Start of Block

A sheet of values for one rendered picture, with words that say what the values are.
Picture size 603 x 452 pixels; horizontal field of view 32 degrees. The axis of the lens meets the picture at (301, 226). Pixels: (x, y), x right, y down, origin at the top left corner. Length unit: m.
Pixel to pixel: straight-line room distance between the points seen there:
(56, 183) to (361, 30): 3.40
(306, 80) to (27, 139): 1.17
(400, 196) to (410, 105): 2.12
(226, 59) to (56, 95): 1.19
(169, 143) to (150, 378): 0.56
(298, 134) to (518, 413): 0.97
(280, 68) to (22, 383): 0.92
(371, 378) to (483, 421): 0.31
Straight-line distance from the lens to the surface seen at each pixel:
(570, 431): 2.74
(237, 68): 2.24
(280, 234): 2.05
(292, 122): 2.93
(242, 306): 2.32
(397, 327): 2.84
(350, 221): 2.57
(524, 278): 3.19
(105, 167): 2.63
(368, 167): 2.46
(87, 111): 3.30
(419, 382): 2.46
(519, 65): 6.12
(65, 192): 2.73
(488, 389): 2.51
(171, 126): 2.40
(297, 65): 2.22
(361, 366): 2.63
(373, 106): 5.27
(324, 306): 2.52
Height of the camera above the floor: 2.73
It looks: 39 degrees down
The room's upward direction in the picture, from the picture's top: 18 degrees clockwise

End of Block

▶ [WHAT IS BEING ASKED]: Gather up every line from the listing above in which the word "distance" occurs.

▶ [ANSWER AREA]:
Pixel to pixel: straight-line room distance between the points seen there:
Straight-line distance from the lens to the surface seen at each pixel:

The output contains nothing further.